Навстречу шла молодежь: разрисованная и разряженная, с бутылками виски в руках, с сигаретами между пальцами. Парни и девушки громко смеялись, шутили и были навеселе. Тайлер бы наверняка примкнул к ним, если бы не его мрачный спутник. Хэллоуин ведь продолжался. Хэллоуин вообще-то никогда и не прекращается. Черноту душу ведь никто не прячет. Просто выражают ее раз в год, а в остальном же…

— США хотят вмешаться в дела «Безотцовщины», — безынтересно произнес Сальваторе. На самом деле, ему было плевать на политическую ситуацию в Мексике. Он вынужден был поддерживать этот разговор, чтобы делать вид, что ничего сверхъестественного не произошло, что все так же, как было раньше. — Собираются прекратить шествия и митинги…

— Уроды, — выругался Локвуд, словно обозлившись на Сальваторе за эту информацию. — Не прекратить они собираются митинги, а взять Мексику под свое крыло.

— Тебе-то что? — получилось апатично и не так взволнованно. Доберман старался не думать о Елене, о том, что вот именно на этом месте, при выходе, он спас ее от тех ублюдков в первый раз. Увидел ее полуобнаженной в первый раз. Курить захотелось еще сильнее, чем раньше.

— А то, что мексиканцам и так доставалось от нас постоянно, а теперь вот ее будут на международной арене растерзывать коршуны-супердержавы!

— А как же патриотизм? — Деймон впервые взглянул на друга без сомнений и внутренних терзаний. Политические настроения не были характерны для Локвуда. Для этого ребенка были интересны тусовки, девушки, аферы — процесс, в общем.

Но результат — результат был интересен, хотя раньше вообще значения не имел. Сейчас же Сальваторе видел перемену в своем давнишнем друге, постепенно приходя к выводу, что осень влияет не только на его жизнь.

— Патриотизм! — патетично произнес Локвуд, вытаскивая руки из карманов и впоследствии широко ими жестикулируя. — Что такое патриотизм в наше время, дружище? Чувство патриотизма нам прививают либо на День Благодарения, либо когда надо захватить чужие земли. Мол: «Поможем собратьям! Приютим их! Мы же американцы — демократы и либералы мира сего!». Чувство патриотизма нам прививают ни учителя истории, ни родители, а политики, когда тем нужны деньги, власть и роскошь! Чувство патриотизма нам прививают, когда надо идти лить кровь на чужбине, пока толстые дяди забивают в свои кошельки награбленные деньги!

Сальваторе остановился на полдороге, не в силах отвести взгляда от Локвуда.

От нового Локвуда, который сейчас не просто высказывал отношение к серьезной проблеме, не просто интересовался результатом, а болезненно реагировал на происходящее.

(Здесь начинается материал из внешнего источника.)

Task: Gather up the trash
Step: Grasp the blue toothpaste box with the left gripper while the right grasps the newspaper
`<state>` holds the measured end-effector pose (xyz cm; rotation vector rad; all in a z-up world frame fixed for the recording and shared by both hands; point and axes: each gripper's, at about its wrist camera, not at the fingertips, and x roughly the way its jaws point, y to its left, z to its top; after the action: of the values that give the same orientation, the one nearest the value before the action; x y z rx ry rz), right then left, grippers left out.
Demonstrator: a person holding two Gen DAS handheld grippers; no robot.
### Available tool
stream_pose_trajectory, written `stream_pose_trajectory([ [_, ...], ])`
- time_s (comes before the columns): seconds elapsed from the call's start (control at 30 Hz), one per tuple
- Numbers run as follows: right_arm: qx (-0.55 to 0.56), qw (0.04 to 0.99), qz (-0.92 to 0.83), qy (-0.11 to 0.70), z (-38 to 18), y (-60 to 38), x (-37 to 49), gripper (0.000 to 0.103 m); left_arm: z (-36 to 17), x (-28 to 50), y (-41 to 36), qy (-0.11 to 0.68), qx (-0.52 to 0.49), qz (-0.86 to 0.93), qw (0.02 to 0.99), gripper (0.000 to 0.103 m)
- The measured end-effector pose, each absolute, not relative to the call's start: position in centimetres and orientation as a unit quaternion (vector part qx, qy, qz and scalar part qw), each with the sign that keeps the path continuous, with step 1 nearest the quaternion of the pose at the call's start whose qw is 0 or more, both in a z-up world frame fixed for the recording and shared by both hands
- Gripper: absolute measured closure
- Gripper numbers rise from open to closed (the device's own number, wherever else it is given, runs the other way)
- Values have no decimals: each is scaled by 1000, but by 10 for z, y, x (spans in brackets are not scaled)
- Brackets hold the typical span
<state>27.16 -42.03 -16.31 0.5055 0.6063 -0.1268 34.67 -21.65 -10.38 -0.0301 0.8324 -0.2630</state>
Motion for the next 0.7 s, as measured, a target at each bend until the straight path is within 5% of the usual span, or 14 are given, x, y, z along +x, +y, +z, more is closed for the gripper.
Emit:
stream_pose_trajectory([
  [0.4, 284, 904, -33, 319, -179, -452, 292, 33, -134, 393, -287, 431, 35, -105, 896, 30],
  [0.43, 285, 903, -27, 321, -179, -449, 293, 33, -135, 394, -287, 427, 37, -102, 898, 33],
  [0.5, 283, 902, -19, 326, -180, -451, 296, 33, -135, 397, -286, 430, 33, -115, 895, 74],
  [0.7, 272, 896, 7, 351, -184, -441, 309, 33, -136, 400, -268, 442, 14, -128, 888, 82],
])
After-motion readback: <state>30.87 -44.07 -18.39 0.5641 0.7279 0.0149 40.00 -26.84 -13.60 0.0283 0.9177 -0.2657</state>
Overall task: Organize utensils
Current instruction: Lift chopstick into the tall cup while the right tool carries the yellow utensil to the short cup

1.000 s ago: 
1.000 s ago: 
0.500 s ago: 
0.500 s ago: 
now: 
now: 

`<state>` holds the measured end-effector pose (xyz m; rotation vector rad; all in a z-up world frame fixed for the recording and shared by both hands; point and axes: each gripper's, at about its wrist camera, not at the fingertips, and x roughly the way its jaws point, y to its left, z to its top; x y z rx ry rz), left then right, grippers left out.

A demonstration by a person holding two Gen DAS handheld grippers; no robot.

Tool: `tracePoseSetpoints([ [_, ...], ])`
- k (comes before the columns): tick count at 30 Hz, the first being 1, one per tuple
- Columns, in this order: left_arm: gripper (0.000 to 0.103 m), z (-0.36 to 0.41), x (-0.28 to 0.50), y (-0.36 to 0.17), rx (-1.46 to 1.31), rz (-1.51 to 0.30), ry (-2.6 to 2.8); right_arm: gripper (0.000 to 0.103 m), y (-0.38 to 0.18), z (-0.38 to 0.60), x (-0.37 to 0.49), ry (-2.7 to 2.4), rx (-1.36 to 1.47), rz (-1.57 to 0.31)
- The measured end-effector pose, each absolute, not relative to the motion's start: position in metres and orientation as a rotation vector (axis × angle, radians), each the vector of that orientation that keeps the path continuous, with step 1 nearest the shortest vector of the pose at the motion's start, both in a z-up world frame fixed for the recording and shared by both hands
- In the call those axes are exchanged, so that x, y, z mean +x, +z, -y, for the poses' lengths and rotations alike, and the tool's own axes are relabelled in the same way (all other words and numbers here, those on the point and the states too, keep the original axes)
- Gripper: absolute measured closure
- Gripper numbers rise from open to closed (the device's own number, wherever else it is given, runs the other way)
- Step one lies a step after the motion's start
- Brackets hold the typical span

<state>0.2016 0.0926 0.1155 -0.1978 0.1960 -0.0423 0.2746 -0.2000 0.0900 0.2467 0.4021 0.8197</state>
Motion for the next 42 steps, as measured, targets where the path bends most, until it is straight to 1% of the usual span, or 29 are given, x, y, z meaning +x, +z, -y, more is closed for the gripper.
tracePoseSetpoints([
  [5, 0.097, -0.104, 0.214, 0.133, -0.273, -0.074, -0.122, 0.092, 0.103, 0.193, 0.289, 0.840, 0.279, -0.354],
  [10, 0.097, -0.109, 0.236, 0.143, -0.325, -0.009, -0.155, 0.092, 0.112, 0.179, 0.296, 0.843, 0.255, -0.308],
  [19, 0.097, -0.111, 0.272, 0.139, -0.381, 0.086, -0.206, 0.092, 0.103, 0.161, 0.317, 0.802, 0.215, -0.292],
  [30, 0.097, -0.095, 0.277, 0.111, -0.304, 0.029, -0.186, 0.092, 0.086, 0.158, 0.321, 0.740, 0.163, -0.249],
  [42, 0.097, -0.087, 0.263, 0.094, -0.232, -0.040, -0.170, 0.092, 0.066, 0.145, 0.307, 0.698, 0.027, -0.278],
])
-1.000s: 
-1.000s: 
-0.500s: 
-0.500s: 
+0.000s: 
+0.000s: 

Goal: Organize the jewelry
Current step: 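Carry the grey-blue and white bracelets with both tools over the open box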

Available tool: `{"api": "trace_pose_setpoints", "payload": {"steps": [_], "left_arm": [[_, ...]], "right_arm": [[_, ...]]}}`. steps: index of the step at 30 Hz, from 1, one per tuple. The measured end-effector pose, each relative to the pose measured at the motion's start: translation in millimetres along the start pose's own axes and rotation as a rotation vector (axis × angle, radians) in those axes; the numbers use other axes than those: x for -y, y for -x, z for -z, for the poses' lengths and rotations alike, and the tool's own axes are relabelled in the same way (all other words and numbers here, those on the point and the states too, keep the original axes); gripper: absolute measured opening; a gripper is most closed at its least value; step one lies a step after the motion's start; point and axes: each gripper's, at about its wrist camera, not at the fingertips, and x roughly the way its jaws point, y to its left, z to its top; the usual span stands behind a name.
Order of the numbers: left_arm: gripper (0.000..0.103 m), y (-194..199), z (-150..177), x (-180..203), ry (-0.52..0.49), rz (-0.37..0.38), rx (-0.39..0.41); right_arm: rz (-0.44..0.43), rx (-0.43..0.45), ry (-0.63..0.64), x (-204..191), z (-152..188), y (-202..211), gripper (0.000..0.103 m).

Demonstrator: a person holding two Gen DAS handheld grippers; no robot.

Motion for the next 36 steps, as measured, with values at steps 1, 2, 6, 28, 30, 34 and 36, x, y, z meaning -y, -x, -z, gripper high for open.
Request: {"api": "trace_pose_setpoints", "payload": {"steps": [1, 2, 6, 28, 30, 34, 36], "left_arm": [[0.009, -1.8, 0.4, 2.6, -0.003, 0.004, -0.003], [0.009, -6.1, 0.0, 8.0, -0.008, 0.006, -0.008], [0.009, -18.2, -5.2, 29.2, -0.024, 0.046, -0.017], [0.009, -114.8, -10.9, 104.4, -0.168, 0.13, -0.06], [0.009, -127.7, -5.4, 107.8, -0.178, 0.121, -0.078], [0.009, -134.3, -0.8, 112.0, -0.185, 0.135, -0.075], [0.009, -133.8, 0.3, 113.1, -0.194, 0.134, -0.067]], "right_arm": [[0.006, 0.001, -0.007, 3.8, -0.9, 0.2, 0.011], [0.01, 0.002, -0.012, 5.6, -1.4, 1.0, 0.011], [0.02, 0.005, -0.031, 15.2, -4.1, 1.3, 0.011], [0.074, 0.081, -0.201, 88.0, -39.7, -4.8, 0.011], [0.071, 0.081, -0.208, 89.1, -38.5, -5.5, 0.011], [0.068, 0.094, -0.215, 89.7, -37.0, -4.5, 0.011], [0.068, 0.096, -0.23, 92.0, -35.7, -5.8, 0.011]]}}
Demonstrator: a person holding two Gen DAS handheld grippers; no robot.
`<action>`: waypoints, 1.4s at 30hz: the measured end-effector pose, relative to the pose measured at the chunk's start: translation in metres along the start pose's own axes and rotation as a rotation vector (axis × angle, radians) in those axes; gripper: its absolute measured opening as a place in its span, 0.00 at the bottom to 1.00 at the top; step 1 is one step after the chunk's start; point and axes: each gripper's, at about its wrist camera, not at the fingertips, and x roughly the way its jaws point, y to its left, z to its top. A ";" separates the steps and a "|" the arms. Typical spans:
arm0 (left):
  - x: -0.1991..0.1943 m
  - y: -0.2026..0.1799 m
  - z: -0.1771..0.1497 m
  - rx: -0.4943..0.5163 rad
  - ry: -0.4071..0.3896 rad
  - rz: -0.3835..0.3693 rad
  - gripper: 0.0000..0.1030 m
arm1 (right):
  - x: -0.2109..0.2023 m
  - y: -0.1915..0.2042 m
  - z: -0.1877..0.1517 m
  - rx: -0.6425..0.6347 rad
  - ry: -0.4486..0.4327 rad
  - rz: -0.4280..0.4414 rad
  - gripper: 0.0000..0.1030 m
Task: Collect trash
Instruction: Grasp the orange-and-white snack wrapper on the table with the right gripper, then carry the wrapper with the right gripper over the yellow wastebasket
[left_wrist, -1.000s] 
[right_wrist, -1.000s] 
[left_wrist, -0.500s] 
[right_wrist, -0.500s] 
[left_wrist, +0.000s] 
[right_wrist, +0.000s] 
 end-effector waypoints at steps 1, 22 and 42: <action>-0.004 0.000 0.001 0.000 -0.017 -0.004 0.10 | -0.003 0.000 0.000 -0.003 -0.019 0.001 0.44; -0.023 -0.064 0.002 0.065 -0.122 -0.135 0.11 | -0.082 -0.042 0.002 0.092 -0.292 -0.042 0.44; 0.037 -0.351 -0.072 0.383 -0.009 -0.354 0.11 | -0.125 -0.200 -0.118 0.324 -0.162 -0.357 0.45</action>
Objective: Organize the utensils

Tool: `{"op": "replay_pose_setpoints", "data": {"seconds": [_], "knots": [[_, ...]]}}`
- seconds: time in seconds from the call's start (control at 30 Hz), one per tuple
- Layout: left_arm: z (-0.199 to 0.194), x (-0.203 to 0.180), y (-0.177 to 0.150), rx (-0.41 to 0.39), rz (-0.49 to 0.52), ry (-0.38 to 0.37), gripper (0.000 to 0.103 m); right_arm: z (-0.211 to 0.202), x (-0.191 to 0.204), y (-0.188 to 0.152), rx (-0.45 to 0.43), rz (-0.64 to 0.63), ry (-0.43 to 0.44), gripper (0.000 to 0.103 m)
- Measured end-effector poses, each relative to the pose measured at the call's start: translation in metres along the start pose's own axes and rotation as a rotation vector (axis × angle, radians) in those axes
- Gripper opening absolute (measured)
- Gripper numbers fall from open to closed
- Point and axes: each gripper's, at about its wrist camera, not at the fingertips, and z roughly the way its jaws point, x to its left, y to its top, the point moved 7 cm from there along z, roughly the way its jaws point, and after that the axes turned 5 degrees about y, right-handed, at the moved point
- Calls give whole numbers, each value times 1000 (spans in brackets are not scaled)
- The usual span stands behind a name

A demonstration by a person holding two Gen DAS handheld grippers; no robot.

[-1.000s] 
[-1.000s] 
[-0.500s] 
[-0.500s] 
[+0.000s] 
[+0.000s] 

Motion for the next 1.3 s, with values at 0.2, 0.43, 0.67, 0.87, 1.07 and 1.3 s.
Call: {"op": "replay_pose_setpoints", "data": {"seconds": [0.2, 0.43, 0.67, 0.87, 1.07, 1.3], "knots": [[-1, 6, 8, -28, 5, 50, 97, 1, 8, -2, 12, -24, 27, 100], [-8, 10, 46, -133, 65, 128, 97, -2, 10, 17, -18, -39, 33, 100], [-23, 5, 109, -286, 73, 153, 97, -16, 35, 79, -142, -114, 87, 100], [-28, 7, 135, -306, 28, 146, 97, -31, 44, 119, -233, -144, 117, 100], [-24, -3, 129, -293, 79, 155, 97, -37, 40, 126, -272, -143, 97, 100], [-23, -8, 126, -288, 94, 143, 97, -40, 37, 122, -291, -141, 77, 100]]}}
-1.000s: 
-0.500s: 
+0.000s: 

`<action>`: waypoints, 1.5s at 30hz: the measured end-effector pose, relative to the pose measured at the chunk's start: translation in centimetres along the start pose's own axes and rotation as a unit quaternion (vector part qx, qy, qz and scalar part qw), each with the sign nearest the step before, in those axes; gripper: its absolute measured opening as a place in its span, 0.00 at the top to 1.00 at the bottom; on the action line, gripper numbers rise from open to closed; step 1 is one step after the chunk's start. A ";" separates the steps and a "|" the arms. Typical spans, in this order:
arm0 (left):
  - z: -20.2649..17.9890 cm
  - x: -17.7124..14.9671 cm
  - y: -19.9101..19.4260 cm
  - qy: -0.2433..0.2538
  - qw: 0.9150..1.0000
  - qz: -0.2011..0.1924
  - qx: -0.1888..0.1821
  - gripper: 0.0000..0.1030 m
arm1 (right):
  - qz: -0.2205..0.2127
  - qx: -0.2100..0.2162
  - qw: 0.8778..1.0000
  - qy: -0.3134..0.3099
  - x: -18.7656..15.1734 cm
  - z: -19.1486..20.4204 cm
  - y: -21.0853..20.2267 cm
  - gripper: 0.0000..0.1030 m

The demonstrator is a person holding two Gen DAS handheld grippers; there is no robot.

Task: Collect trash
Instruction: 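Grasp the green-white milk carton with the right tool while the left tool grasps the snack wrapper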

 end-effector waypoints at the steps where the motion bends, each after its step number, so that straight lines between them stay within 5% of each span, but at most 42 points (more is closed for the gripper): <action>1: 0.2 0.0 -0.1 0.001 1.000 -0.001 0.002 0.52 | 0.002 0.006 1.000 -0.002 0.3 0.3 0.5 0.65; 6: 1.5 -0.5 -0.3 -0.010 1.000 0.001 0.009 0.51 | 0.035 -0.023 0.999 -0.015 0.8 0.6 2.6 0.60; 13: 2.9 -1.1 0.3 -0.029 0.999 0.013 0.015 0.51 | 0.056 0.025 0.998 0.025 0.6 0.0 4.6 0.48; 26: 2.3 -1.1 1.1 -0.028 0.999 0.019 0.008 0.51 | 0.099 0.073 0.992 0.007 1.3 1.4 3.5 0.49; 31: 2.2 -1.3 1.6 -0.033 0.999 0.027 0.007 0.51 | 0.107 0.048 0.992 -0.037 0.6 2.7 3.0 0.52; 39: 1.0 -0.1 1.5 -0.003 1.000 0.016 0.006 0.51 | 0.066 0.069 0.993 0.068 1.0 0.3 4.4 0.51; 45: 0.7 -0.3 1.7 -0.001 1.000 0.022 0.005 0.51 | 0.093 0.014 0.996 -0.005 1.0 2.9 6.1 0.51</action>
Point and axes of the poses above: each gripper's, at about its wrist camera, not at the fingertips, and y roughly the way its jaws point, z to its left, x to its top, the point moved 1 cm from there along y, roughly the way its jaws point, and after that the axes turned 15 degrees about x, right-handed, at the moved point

Но даже не это страшило и удивляло Добермана. Его поражало другое: то, что сейчас озвучивал Локвуд, может, и можно назвать инакомыслием, но в случае военного положения Тайлера обвинят в контрреволюции и измене родине.

Тайлера! Этого паренька, и мухи никогда не обидевшего.

— Ты что, совсем перепил? — прищурившись, произнес Сальваторе, вглядываясь в глаза Локвуда. В глаза нового Локвуда, которого видела Бонни, но о котором ни малейшего понятия не имел Сальваторе, знавший его не первый год. — Ты понимаешь ЧТО сейчас говоришь?!

— Более чем, — спокойно без пафоса ответил Локвуд. — Есть такое понятие как суверенитет государства.

Сальваторе быстро сократил расстояние между собой и своим другом. Его сердце отбивало ровный ритм, но Деймон ощущал каждый удар. Он был рад тому, что не только у него есть секреты и темные стороны его души. Но его пугало изменение в сознании Тайлера.

Свободолюбивых людей общество не любит. А такие как Локвуд свое мнение выражают всегда открыто. Тут же важен процесс: не важно что будет за его слова, важно донести мысль, которая так или иначе может повлиять на результат. На результат его жизни. Чьих-то взглядов. Чьих-то судеб.